The holiday season is upon us. The city air smells of firs, as Christmas tree vendors set up their wares. The Salvation Army has bell ringers at all the major tourist destinations, soliciting donations, and reminding me of Stubby Kaye in Guys and Dolls.
Shop windows glow.
The spirit of giving warms our hearts. The news is chockablock with stories of people getting trampled as they compete for cheap television sets and other crap.
Why do we go through this every year? It doesn’t matter if you’re Christian, Jewish, atheist or other, you’ll still get caught up in the solstice holidays. What is it about lengthening winter nights that makes us want to buy things, for ourselves and for others?
I used to think it was fear. Our ancestors, in pre-scientific times (or present-day GOP) didn’t understand why the days got shorter. They feared that, without their supplications, the sun would disappear forever. When the days started getting longer, even by just a few minutes, it was cause for celebration and feasting.
What’s our excuse today?
When I think about it, it seems kind of arbitrary to have a time of year when we know we’re going to eat too much, drink too much,and spend too much money, all as part of holiday traditions. I’m especially annoyed by the business news at this time of year, with experts weighing in on how consumer spending makes such a difference to our national economy. I feel guilty if I don’t buy a lot of trinkets because unemployment might go up.

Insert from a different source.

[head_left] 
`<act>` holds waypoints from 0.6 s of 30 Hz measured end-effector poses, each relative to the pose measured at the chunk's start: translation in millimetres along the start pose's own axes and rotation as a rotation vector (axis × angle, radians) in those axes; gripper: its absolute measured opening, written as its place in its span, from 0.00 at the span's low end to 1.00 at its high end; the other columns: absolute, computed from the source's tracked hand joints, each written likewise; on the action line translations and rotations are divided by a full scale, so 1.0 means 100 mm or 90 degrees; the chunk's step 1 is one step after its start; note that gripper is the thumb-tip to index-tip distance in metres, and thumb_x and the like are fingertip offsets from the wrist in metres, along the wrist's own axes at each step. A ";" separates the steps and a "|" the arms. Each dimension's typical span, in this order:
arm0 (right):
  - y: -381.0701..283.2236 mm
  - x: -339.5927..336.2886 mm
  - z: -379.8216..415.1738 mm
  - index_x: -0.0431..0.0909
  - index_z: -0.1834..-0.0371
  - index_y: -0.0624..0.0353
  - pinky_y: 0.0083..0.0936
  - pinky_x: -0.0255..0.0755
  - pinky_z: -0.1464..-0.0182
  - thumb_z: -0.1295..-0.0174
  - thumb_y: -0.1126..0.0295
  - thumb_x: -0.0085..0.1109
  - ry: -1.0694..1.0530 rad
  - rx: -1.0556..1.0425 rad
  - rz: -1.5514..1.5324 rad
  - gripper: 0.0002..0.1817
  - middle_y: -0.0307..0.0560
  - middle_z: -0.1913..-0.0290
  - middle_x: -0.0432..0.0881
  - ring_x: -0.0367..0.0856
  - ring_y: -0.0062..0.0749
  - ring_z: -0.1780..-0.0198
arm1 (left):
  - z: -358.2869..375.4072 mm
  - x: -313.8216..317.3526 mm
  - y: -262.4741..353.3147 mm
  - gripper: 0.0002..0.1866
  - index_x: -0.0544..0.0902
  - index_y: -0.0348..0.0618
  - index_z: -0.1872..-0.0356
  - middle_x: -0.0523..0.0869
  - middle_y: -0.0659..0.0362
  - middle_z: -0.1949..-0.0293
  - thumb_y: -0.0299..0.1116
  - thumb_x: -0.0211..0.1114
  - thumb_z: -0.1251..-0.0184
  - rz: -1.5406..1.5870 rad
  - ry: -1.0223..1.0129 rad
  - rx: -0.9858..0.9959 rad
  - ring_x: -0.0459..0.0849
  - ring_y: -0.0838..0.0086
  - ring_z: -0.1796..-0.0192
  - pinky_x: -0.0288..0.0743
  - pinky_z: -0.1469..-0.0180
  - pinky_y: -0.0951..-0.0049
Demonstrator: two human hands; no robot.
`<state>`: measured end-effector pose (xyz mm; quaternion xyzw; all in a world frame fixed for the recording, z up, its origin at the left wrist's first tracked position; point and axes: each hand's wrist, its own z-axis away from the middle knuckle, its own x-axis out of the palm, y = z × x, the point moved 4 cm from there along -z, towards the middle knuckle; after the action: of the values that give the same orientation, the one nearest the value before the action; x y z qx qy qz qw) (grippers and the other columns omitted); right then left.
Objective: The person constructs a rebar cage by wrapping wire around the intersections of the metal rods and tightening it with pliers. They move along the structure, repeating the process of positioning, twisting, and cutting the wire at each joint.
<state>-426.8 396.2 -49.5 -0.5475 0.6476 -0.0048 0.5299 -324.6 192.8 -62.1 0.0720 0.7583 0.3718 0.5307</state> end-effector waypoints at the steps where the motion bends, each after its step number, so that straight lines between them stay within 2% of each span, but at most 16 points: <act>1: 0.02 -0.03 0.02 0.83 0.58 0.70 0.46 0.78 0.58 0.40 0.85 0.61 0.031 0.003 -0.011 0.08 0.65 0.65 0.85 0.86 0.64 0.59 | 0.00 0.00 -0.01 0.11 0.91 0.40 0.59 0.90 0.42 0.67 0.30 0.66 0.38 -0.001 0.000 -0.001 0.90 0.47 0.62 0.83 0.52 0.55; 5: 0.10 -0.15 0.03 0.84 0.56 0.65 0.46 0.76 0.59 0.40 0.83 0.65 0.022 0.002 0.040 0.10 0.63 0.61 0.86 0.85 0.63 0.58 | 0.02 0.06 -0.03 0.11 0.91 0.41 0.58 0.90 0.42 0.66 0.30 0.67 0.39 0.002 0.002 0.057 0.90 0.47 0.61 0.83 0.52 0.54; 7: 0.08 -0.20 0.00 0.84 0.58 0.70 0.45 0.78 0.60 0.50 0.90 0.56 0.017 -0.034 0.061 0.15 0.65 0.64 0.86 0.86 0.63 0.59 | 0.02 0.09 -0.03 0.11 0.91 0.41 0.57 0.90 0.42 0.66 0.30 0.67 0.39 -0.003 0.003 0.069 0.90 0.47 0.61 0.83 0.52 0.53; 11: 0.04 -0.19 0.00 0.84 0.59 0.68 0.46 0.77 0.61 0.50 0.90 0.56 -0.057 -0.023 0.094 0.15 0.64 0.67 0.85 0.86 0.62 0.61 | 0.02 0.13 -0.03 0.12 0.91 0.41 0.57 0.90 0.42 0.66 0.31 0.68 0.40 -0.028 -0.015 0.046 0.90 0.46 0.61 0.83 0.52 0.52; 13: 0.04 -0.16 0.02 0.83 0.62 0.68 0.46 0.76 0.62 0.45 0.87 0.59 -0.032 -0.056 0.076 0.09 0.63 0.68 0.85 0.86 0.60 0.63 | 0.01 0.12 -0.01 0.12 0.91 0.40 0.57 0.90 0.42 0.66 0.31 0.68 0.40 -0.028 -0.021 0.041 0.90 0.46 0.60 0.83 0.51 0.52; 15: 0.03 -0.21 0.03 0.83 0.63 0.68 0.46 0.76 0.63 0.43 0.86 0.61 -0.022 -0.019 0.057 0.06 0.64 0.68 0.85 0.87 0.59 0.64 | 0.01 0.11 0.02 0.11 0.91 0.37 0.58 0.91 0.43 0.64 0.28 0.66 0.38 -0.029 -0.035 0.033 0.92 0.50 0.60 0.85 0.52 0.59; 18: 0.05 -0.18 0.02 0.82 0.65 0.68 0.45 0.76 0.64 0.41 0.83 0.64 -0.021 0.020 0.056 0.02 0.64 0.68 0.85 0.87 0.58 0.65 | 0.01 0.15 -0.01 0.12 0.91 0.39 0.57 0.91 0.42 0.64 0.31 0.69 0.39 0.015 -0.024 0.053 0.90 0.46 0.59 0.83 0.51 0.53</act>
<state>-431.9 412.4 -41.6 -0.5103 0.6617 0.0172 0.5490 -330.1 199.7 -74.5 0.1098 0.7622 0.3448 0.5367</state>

I mean, I like to get presents as much as the next person, but my greed is not limited to certain days on the calendar. If anything, I’m more pleased to receive tribute when I don’t expect to get it, not when it’s an obligation. I like it better when it’s all about me.
Now, if I connect the dots, I might be able to infer a reason for this, at least biologically. Researchers think that there is a relationship between our moods and our buying habits. This follows on previous research that suggests a large percentage of people get depressed in the winter months, when there is less sunlight. As the reporter in this spending story notes, “So, if you’re feeling sad, hide your credit card and avoid selling any stock. Wait until you’re in a happier place.”
They didn’t do any tissue analysis in this more recent experiment, so I don’t know if there’s some kind of dopamine or serotonin effect at work here. If there was a drug you could take that would give one the same feeling as buying a treat for yourself, that would certainly wreck the economy in minutes. On the other hand, I would have so much more room in my closet.
If, like me, you are easily suggestible, and find yourself perusing more catalogs or advertisements at this time of year, you don’t have to be a slave to your brain chemicals. You can shop and do the right thing, just like this New York city cop. He didn’t spend a lot of money, but he changed people’s lives for the better. That’s a pretty efficient way to get to a happier place.
Media Goddess Martha Thomases suggests that, for those of you who don’t live near any homeless people, to consider Heifer International.